The new economy’s fruits may not have been shared widely, but its environmental ravages certainly have. Among the worst of those, urban air pollution has increased respiratory illness among rich and poor alike. And brown clouds could tip rural areas from chronic hardship into drought-stricken crisis.

“Trickle-down” economics never works as advertised. In India, it may mutate into “down-to-a-trickle” economics.

The district of Anantapur is the most drought-prone in southern India. Home to 3.6 million people, it would be hard-pressed to withstand a weakening of its already-meager monsoon.

I recently visited one of dozens of villages in Anantapur where farmers, assisted by India’s nonprofit Rural Development Trust, are building extensive water-harvesting earthworks around fields and hand-digging 40,000-gallon ponds to catch rainwater for irrigating small plots of fruit trees.

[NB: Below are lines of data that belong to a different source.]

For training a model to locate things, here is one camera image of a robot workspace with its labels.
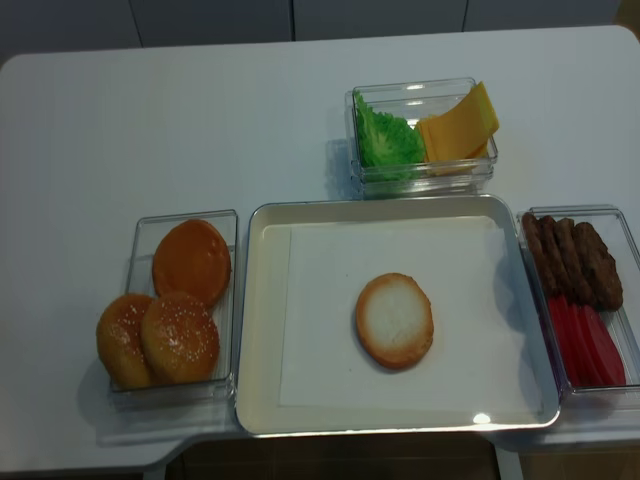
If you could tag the bottom bun on tray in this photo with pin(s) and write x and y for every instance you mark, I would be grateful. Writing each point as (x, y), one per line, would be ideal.
(394, 321)

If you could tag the red tomato slices stack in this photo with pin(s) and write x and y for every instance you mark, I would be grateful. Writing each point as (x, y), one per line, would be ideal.
(593, 358)

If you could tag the clear patty tomato container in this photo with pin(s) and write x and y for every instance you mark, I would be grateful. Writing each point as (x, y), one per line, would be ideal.
(622, 324)

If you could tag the green lettuce leaf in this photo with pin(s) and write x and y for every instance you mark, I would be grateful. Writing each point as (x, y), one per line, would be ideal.
(387, 143)

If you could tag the white metal tray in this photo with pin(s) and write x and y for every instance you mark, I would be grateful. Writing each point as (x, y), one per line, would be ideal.
(266, 285)

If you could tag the brown meat patty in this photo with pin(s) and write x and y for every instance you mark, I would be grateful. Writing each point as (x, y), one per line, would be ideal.
(598, 267)
(554, 257)
(582, 291)
(532, 232)

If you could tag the sesame bun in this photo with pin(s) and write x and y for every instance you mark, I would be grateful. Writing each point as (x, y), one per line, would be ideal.
(119, 343)
(180, 339)

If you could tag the left sesame top bun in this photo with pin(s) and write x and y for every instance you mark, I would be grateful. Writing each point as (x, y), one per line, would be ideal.
(119, 343)

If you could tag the yellow cheese slices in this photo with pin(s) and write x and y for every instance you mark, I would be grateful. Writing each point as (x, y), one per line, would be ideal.
(460, 134)

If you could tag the clear bun container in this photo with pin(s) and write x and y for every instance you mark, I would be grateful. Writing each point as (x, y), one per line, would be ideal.
(221, 384)

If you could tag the red tomato slice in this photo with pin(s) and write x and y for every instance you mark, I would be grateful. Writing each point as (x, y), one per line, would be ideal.
(558, 317)

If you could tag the right sesame top bun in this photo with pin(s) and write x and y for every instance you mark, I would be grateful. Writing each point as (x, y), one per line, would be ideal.
(180, 339)

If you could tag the clear lettuce cheese container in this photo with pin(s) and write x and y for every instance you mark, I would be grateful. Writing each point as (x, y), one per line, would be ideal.
(412, 102)

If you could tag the white paper sheet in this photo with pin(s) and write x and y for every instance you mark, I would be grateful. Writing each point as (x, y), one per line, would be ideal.
(480, 362)

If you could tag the smooth bun half in container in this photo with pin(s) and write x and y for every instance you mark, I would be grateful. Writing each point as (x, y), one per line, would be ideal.
(192, 258)

In teams of 15 or more farm families, they are breaking out of a two-decade trend toward cash-crop peanut monoculture and diversifying their agriculture with nutritious, drought-resistant crops they can both consume and sell, like millet, sorghum and pigeonpea.

For now, the ambitious projects are keeping them just ahead of drought and economic peril. But in the future, brown clouds could blot out all they’ve achieved.

We in the United States are in no position to lecture Indian policy-makers on the evils of extravagant fossil fuel consumption. But the brown-cloud route to the future wasn’t the only one on India’s map.

The subcontinent is woven with the planet’s largest passenger railway system, which uses much less fossil fuel to move people than the automobile. India ranks third in the world for solar power generation and fifth for wind power. Those and other such strengths could have been built upon.

Instead, the new, global India is steering its economy down the smog-choked road to wealth traveled so enthusiastically by the 20th century industrial powers. But this time it may be a highway to hunger.

Stan Cox is senior research scientist at the Land Institute and has spent seven years in India since 1980. He wrote this for the institute’s Prairie Writers Circle, Salina, Kan.